**Work request**
Counting task for the data below: how many lines hold the word "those"? Answer with the number only.

*** Extracted entries ***

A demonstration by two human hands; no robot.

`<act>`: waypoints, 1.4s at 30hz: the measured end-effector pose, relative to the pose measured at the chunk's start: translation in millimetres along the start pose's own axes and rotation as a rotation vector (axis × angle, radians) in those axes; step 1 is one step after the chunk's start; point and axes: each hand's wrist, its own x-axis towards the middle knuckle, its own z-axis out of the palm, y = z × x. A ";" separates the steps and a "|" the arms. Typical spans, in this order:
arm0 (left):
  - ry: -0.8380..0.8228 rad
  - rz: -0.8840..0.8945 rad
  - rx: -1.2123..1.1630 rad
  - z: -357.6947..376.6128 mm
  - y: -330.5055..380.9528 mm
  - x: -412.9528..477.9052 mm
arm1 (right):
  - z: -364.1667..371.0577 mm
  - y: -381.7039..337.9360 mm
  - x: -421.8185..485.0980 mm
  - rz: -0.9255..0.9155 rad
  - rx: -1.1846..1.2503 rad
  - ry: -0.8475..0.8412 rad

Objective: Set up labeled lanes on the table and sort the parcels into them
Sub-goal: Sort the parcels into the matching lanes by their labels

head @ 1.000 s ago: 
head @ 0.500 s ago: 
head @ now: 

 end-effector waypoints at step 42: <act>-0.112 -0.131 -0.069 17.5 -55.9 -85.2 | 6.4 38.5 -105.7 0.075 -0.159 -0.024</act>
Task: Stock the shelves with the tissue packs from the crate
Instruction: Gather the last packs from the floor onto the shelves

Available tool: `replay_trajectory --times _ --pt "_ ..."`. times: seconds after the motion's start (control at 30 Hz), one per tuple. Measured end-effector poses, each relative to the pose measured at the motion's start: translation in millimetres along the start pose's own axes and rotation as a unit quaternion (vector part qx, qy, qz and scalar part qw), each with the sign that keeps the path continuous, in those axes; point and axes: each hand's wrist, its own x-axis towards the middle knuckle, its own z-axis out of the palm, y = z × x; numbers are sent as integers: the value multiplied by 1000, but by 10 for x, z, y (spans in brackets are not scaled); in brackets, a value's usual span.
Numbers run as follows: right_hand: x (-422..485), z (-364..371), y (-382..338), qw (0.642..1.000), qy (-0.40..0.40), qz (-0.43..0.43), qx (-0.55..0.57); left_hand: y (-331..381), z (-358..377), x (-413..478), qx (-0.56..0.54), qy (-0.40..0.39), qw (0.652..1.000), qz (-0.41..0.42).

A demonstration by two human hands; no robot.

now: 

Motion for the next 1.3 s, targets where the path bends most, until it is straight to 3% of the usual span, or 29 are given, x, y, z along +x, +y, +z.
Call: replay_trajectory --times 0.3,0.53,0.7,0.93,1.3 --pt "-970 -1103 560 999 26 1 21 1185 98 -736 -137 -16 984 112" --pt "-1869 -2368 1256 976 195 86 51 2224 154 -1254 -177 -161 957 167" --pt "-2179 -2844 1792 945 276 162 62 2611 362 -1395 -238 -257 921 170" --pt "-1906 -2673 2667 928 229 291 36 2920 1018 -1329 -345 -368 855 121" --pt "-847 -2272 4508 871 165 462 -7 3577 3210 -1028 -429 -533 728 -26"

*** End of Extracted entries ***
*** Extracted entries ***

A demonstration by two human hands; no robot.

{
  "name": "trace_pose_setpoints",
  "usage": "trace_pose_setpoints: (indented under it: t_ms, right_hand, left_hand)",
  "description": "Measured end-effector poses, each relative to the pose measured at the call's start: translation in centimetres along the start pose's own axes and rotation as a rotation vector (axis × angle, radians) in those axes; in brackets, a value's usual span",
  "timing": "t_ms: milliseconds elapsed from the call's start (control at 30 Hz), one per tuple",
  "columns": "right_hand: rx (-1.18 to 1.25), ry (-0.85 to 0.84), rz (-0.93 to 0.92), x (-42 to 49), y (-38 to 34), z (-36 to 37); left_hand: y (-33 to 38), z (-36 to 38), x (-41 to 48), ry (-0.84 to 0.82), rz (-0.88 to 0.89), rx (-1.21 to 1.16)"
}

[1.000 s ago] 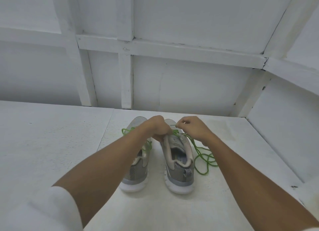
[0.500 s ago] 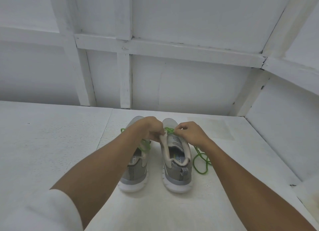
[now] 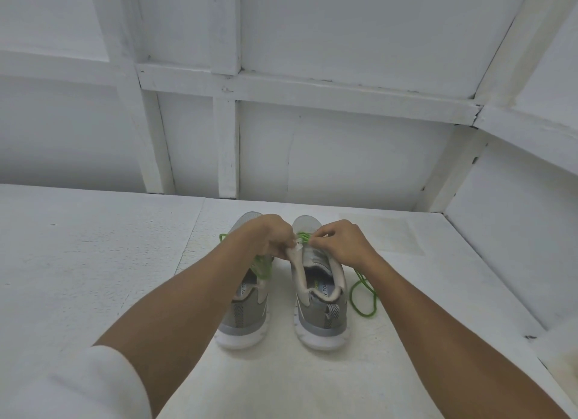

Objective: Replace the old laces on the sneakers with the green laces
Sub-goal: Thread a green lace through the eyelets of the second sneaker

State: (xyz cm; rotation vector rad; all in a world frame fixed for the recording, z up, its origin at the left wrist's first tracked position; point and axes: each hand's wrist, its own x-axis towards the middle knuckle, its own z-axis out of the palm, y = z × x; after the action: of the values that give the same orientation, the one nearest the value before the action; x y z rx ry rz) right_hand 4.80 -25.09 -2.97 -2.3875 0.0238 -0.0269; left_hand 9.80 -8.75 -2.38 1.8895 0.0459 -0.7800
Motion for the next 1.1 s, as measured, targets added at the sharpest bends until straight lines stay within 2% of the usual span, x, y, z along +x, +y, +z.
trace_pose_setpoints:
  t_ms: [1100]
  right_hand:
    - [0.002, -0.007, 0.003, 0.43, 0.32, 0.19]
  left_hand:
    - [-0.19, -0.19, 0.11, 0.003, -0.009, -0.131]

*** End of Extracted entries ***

**Answer to the exercise**
3